=== Task prompt ===
Transcribe each line below verbatim; pictures excluded.
Data provided below:
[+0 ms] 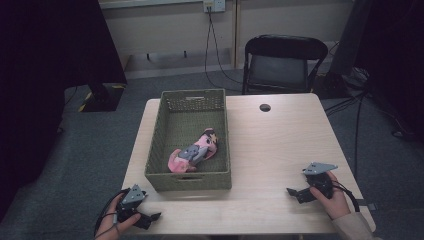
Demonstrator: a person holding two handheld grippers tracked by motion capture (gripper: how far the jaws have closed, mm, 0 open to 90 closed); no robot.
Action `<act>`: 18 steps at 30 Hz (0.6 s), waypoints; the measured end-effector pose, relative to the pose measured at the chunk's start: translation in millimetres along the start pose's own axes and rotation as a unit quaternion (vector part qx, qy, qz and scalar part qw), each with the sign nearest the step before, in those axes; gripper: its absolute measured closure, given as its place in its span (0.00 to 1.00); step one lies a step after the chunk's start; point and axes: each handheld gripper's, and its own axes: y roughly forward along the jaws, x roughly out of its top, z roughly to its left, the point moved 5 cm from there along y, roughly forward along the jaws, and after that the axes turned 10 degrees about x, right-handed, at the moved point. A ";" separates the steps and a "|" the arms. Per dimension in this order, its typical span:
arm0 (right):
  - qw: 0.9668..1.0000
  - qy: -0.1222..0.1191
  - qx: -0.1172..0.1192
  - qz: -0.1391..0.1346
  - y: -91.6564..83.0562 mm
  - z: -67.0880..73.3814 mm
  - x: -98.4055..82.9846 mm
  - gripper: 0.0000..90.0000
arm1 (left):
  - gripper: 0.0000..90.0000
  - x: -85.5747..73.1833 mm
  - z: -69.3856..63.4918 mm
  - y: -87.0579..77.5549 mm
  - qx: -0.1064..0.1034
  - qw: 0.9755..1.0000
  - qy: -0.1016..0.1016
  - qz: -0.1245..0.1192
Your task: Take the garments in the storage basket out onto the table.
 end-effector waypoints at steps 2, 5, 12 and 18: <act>1.000 0.000 0.000 0.000 0.0 0.1 0.0 0.00 | 0.00 0.3 -0.1 -0.2 -0.001 1.000 -0.002 0.001; 1.000 0.000 0.000 0.000 0.0 0.0 0.0 0.00 | 0.02 0.7 0.1 -0.9 -0.003 1.000 0.003 0.005; 1.000 0.000 0.000 0.000 0.0 0.0 0.0 0.00 | 0.03 5.0 1.6 -4.7 -0.003 1.000 -0.004 -0.006; 1.000 0.000 0.000 0.000 0.0 0.1 0.0 0.00 | 0.03 10.8 2.8 -16.0 -0.015 1.000 -0.010 -0.016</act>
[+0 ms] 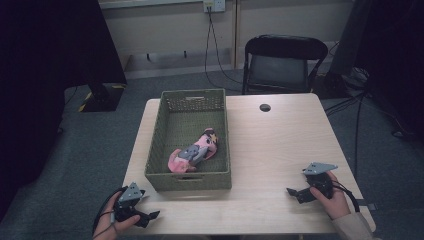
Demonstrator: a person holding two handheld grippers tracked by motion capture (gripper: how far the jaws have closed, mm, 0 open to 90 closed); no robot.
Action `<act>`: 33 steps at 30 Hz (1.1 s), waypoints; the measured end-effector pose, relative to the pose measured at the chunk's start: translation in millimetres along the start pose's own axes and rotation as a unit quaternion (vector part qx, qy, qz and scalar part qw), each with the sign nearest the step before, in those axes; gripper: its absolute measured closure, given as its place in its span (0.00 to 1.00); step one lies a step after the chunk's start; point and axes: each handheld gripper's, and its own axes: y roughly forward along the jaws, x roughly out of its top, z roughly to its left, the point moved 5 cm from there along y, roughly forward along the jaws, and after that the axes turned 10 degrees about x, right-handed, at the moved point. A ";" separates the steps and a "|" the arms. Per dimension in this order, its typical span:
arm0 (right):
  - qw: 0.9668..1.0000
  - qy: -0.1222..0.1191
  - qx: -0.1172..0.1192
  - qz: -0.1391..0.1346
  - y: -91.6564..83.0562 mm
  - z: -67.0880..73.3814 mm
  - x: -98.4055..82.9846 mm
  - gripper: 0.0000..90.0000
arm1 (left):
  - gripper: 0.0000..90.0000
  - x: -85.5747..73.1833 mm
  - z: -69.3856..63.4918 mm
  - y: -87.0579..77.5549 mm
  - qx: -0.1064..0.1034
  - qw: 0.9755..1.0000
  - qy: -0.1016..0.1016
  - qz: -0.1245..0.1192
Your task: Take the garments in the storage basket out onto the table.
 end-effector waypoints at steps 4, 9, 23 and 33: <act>1.000 0.000 0.000 0.000 0.0 0.0 0.0 0.00 | 0.03 4.6 0.3 -4.3 0.001 1.000 0.002 -0.006; 1.000 0.000 0.000 0.000 0.0 0.0 0.0 0.00 | 0.03 12.1 -1.2 -10.8 -0.008 1.000 0.000 -0.013; 1.000 0.000 0.000 0.000 0.0 0.0 0.0 0.00 | 0.04 31.7 -0.8 -24.9 -0.016 0.999 -0.004 -0.035; 1.000 0.000 0.000 0.000 0.0 0.1 -0.1 0.00 | 0.04 51.4 -5.7 -35.9 -0.021 0.999 -0.001 -0.050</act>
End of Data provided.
=== Result of the task ===
[+0 ms] 
Demonstrator: a person holding two handheld grippers tracked by motion capture (gripper: how far the jaws have closed, mm, 0 open to 90 closed); no robot.
Action `<act>`: 18 steps at 30 Hz (0.6 s), waypoints; the measured end-effector pose, relative to the pose measured at the chunk's start: translation in millimetres along the start pose's own axes and rotation as a unit quaternion (vector part qx, qy, qz and scalar part qw), each with the sign nearest the step before, in those axes; gripper: its absolute measured closure, given as its place in its span (0.00 to 1.00); step one lies a step after the chunk's start; point and axes: each handheld gripper's, and its own axes: y roughly forward along the jaws, x roughly out of its top, z roughly to its left, the point moved 5 cm from there along y, roughly forward along the jaws, and after that the axes turned 10 degrees about x, right-handed, at the moved point. A ";" separates the steps and a "|" the arms. Per dimension in this order, its typical span:
arm0 (right):
  - qw: 0.9668..1.0000
  - qy: -0.1222..0.1191
  - qx: -0.1172..0.1192
  - qz: -0.1391..0.1346
  - y: -91.6564..83.0562 mm
  - z: -67.0880..73.3814 mm
  - x: -98.4055..82.9846 mm
  - gripper: 0.0000..90.0000
arm1 (left):
  - gripper: 0.0000..90.0000
  - x: -85.5747..73.1833 mm
  - z: -69.3856..63.4918 mm
  - y: -87.0579..77.5549 mm
  - qx: -0.1064..0.1034
  - qw: 0.9755..1.0000
  - qy: -0.1016..0.1016
  - qz: -0.1245..0.1192
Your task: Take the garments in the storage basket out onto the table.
 end-effector waypoints at steps 2, 5, 12 and 18: <act>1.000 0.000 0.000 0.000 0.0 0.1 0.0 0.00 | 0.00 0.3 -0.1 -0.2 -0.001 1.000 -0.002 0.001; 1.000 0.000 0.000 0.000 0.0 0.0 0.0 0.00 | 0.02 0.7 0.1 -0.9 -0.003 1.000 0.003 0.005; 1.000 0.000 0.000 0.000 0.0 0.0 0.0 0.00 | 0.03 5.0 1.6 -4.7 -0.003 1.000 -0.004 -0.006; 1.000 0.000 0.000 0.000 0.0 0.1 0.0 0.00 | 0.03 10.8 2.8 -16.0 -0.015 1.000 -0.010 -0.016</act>
[+0 ms] 
Demonstrator: a person holding two handheld grippers tracked by motion capture (gripper: how far the jaws have closed, mm, 0 open to 90 closed); no robot.
Action `<act>`: 33 steps at 30 Hz (1.1 s), waypoints; the measured end-effector pose, relative to the pose measured at the chunk's start: translation in millimetres along the start pose's own axes and rotation as a unit quaternion (vector part qx, qy, qz and scalar part qw), each with the sign nearest the step before, in those axes; gripper: its absolute measured closure, given as its place in its span (0.00 to 1.00); step one lies a step after the chunk's start; point and axes: each handheld gripper's, and its own axes: y roughly forward along the jaws, x roughly out of its top, z roughly to its left, the point moved 5 cm from there along y, roughly forward along the jaws, and after that the axes turned 10 degrees about x, right-handed, at the moved point. A ";" separates the steps and a "|" the arms. Per dimension in this order, its typical span:
arm0 (right):
  - qw: 0.9668..1.0000
  - qy: -0.1222..0.1191
  - qx: -0.1172..0.1192
  - qz: -0.1391..0.1346
  - y: -91.6564..83.0562 mm
  - z: -67.0880..73.3814 mm
  - x: -98.4055..82.9846 mm
  - gripper: 0.0000..90.0000
arm1 (left):
  - gripper: 0.0000..90.0000
  - x: -85.5747..73.1833 mm
  - z: -69.3856..63.4918 mm
  - y: -87.0579..77.5549 mm
  - qx: -0.1064..0.1034
  - qw: 0.9755..1.0000
  - qy: -0.1016..0.1016
  - qz: -0.1245..0.1192
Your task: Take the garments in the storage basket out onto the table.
 end-effector waypoints at steps 4, 9, 23 and 33: <act>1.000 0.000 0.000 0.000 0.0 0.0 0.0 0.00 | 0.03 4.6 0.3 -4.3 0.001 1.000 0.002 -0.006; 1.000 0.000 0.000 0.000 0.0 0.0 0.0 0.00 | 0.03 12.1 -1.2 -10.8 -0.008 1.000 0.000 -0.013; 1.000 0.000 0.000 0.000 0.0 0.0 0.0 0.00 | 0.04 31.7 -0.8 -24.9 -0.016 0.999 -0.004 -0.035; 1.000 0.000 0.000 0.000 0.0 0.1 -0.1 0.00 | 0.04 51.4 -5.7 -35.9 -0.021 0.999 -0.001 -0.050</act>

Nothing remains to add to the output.